■ What you are asked to do:
What is needed is an exact repetition of the lines below, from the first one through the one holding "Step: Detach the", with no pictures and nothing else.

──────────

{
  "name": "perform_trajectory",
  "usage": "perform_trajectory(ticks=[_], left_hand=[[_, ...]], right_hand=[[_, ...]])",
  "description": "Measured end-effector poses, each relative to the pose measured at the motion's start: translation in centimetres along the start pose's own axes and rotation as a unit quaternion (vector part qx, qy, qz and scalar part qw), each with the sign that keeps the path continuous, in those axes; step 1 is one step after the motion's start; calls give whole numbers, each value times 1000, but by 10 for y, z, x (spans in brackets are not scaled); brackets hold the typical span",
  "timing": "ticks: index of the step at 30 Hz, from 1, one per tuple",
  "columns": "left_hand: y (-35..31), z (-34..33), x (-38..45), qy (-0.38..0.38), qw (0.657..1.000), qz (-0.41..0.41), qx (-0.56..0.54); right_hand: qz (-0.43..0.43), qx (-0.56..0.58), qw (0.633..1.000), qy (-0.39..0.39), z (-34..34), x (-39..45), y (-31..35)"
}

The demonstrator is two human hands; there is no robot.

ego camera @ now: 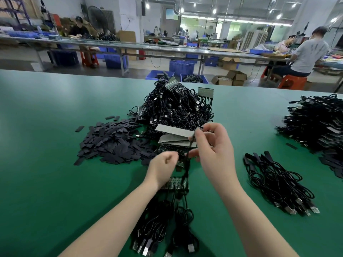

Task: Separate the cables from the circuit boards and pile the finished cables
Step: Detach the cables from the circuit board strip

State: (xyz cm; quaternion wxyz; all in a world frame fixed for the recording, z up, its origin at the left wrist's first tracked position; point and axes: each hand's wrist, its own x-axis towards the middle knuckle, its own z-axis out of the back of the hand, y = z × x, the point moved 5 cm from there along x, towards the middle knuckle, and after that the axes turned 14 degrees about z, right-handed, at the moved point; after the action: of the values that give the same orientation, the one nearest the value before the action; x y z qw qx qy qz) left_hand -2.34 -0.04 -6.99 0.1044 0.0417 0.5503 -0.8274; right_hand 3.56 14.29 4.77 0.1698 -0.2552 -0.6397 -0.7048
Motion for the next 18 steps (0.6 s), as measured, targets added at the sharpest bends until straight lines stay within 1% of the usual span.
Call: perform_trajectory(ticks=[2,3,4,5,7,8,9,10,11,13,15,16,17,18], left_hand=[[-16,25,-5,-39,995,-24,-90],[-23,37,-8,-31,990,-39,-132],[-29,48,-9,-3,986,-47,-161],[-34,57,-9,40,984,-42,-171],[-34,68,-8,128,983,-11,-135],[-31,71,-8,153,983,-1,-98],[-26,74,-7,159,986,0,-56],[-21,77,-6,150,989,-1,-18],[-14,80,-5,135,991,0,15],[-2,89,-2,97,990,3,97],[5,103,2,23,975,-6,220],[8,109,4,-26,962,-12,273],[9,113,5,-72,949,-20,305],[11,113,5,-109,941,-29,318]], right_hand=[[-68,81,994,-6,-15,2,-8],[-109,124,986,-19,-23,1,-17],[-153,159,975,-37,-31,-1,-26],[-197,185,961,-55,-39,-3,-36],[-276,229,930,-80,-56,-10,-55],[-308,255,913,-82,-66,-15,-64],[-331,276,899,-74,-75,-20,-73],[-346,273,896,-49,-84,-24,-81],[-350,242,905,-13,-91,-28,-88],[-328,171,928,49,-102,-32,-101],[-285,94,948,103,-108,-32,-110],[-237,10,960,148,-110,-29,-114],[-165,-118,956,212,-111,-24,-117],[-82,-252,919,290,-114,-21,-123]])
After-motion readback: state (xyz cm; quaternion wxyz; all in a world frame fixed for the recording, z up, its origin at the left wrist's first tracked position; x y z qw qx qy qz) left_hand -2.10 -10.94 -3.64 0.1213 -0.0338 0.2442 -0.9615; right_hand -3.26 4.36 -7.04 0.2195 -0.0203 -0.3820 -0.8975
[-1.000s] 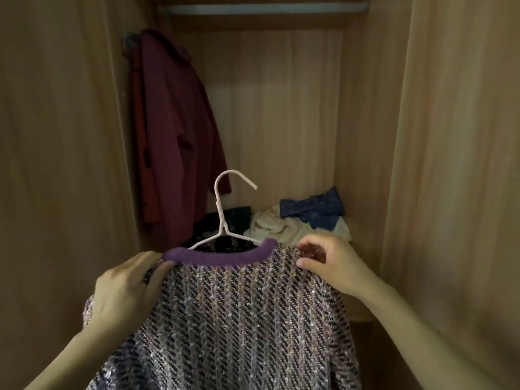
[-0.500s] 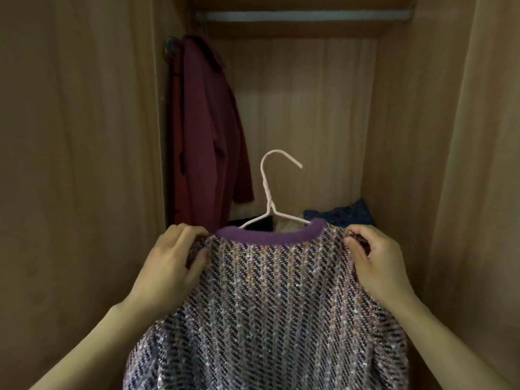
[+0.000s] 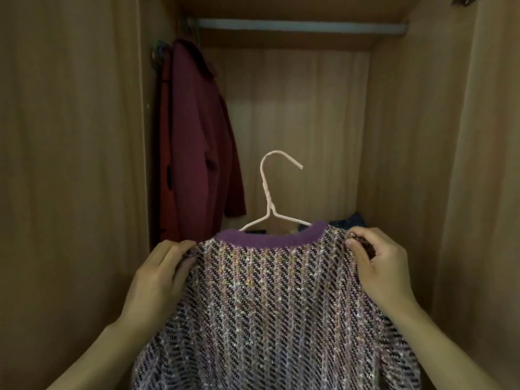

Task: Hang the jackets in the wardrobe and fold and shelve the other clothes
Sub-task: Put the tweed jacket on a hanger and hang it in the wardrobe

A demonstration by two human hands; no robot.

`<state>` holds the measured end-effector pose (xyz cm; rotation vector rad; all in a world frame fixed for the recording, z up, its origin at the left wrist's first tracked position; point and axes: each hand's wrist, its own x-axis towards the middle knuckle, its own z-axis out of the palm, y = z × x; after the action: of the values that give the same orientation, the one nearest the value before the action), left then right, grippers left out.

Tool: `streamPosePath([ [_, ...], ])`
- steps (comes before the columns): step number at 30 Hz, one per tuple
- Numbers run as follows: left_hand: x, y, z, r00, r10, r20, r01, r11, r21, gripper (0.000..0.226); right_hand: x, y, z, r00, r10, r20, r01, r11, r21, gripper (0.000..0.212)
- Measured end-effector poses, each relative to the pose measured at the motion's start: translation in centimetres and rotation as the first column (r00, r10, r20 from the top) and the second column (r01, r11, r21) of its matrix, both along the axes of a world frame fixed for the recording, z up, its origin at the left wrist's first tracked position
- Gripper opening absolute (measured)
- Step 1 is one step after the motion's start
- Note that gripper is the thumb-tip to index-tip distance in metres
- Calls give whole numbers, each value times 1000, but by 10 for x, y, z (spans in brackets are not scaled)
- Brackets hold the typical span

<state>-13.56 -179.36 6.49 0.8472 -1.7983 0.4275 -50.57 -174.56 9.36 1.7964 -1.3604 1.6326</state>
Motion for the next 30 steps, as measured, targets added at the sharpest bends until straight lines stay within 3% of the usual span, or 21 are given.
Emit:
streamPosePath([
  [10,-55,-54,55,914,391,111,-367,912,-184,35,-43,-91,34,995,99,-6,-99,989,-108,19],
  [18,-92,-91,132,832,554,46,-519,804,-289,35,-76,-181,90,963,268,12,-258,939,-229,16],
  [23,-95,-126,174,819,567,82,-514,791,-331,29,-74,-236,124,950,312,1,-298,910,-288,15],
  [30,-79,-171,222,826,555,98,-490,794,-359,42,-48,-315,181,959,277,-51,-272,866,-420,10],
])
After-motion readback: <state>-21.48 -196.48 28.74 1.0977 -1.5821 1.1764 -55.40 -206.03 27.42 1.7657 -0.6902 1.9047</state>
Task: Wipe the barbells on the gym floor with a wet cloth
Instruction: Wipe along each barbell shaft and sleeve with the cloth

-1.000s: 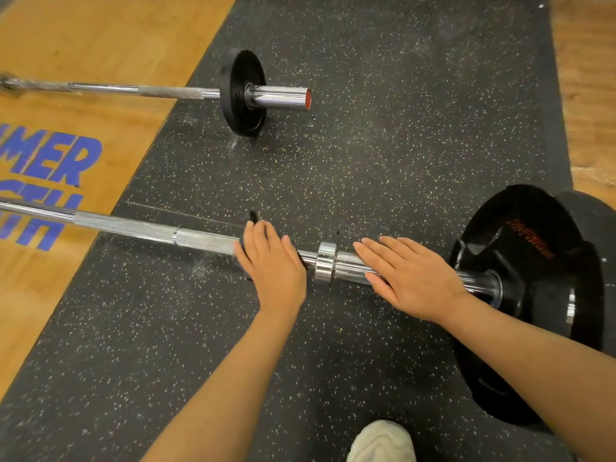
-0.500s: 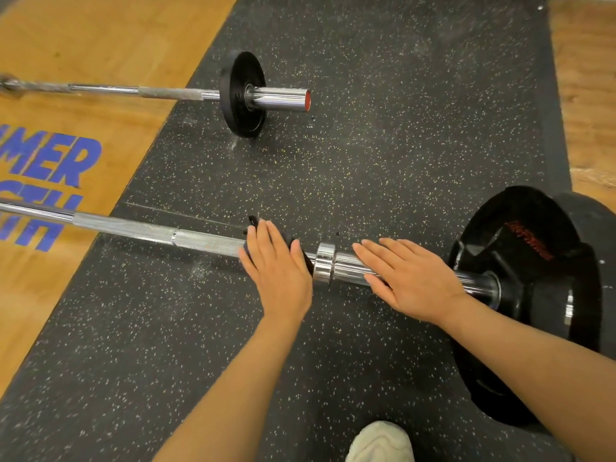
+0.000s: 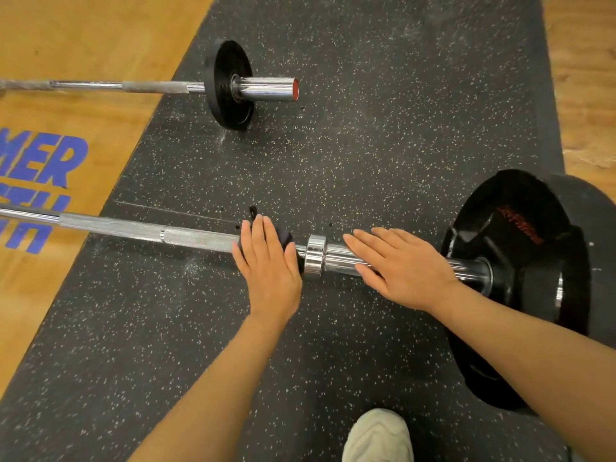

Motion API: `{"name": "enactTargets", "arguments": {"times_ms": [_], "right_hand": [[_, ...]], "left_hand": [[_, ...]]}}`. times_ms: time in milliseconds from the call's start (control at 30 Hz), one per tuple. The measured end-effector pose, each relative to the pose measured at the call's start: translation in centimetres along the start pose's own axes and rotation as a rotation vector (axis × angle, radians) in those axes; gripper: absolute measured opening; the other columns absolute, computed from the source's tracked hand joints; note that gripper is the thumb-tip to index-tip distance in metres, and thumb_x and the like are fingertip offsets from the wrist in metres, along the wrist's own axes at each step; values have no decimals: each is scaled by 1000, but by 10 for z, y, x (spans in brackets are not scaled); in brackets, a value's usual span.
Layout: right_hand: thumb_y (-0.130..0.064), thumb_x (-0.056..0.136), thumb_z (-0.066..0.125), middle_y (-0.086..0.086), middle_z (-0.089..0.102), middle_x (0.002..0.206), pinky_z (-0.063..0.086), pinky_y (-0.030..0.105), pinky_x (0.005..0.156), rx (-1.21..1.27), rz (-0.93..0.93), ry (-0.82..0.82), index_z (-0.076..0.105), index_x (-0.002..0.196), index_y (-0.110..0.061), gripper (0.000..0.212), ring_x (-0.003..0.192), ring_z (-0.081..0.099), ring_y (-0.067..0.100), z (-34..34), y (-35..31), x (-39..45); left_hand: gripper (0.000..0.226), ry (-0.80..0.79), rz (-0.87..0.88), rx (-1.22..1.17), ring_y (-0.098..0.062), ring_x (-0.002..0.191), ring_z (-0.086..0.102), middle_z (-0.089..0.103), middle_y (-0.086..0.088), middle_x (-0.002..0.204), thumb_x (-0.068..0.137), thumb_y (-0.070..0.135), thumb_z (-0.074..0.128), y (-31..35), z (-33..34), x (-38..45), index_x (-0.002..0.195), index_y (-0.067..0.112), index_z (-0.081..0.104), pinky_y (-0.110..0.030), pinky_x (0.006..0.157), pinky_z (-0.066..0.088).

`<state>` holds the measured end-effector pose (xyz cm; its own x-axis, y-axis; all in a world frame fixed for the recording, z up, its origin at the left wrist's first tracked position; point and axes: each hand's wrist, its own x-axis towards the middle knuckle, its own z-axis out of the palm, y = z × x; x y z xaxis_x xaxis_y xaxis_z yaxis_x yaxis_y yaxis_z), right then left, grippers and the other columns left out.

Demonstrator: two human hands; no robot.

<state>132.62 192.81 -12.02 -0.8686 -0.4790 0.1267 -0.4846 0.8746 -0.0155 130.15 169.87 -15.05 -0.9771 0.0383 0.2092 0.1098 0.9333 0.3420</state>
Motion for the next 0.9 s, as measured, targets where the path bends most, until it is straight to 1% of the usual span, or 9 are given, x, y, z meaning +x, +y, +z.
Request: {"name": "enactTargets", "arguments": {"times_ms": [67,133,267,333,400,533,700,800,900], "right_hand": [[-41,103,30,9,64,133,54,44,95,-2,4,2,55,142,-13,54,113,65,32,1,0,0],[-41,103,30,9,65,132,54,44,94,-4,3,2,55,142,-13,54,112,66,31,1,1,0],[-41,103,31,10,65,132,55,44,93,2,0,16,55,141,-12,54,112,65,32,1,1,0],[-40,103,31,10,65,131,55,44,92,-2,-7,23,56,141,-12,54,111,66,32,1,1,1],[-40,102,31,10,66,130,55,44,92,-4,-8,31,56,140,-11,54,111,66,32,1,1,1],[-40,103,30,9,67,129,55,43,91,-9,-6,42,57,140,-12,54,109,67,31,1,0,0],[-40,102,31,9,66,129,56,42,90,7,-11,55,58,139,-12,54,109,67,31,2,1,1],[-40,102,32,9,66,130,56,43,91,17,-9,59,57,140,-12,54,111,66,31,2,2,0],[-41,103,30,8,66,131,55,42,92,30,-19,59,56,141,-12,54,111,66,31,2,2,-1]], "left_hand": [[60,20,2,59,-33,144,24,34,-17,154,105,34,12,-18,-7,15,148,-1,35,-44,122,2],[53,47,-167,115,-36,141,28,36,-20,151,104,25,20,-37,-13,39,142,-5,41,-54,117,16],[52,17,-429,125,-35,149,11,26,-20,158,105,22,33,-42,-20,56,148,-7,31,-53,120,4],[56,-3,-401,65,-33,150,6,23,-19,158,105,27,34,-24,-17,46,149,-8,28,-52,120,-6],[59,-56,-234,34,-30,150,5,22,-17,159,105,33,27,0,-12,25,149,-6,28,-45,117,-12],[67,-73,13,30,-29,145,21,35,-14,154,101,40,13,9,-8,10,147,-2,36,-42,120,-4],[67,13,-185,94,-35,142,29,41,-20,147,99,35,11,-20,-11,32,142,-7,41,-51,120,8],[70,29,-338,69,-36,145,25,42,-20,147,96,34,10,10,-5,31,141,-9,43,-54,119,7],[72,-22,-246,31,-33,147,19,39,-17,150,96,37,8,22,-4,20,143,-8,40,-47,118,-6]]}}
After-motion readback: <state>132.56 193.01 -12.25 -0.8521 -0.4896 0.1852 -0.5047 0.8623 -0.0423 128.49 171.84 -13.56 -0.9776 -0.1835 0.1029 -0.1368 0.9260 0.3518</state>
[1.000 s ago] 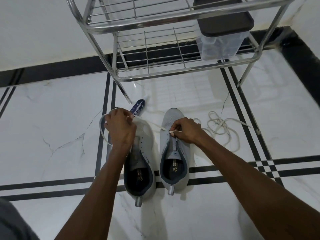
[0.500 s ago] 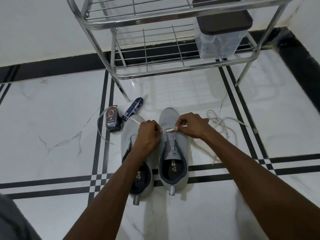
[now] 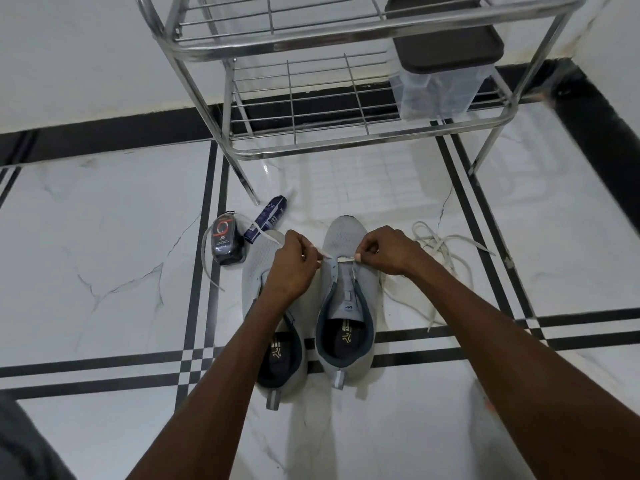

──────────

■ Reply to the task:
{
  "name": "perform_trajectory",
  "usage": "perform_trajectory(ticks=[_], left_hand=[[_, ...]], right_hand=[[_, ...]])",
  "description": "Measured end-effector poses, each relative to the pose measured at the motion's start: translation in centimetres along the start pose's own axes and rotation as a unit quaternion (vector part qx, qy, qz and scalar part qw), each with the sign that keeps the path continuous, in those axes; step 1 is one step after the motion's start; calls give whole numbers, each value times 1000, but by 10 for y, z, x (spans in brackets are not scaled); brackets hold the typical span",
  "timing": "ticks: index of the step at 30 Hz, from 1, one per tuple",
  "columns": "left_hand: y (-35..31), z (-34..33), x (-38..45), qy (-0.38..0.38), qw (0.657..1.000), qz (-0.41..0.41), qx (-0.56..0.54); right_hand: qz (-0.43..0.43), qx (-0.56..0.58), qw (0.633..1.000), qy (-0.39..0.39), z (-34..34), x (-39..45), y (-31..35)"
}

The demonstrator is two human hands; there is no robot.

ego camera @ now: 

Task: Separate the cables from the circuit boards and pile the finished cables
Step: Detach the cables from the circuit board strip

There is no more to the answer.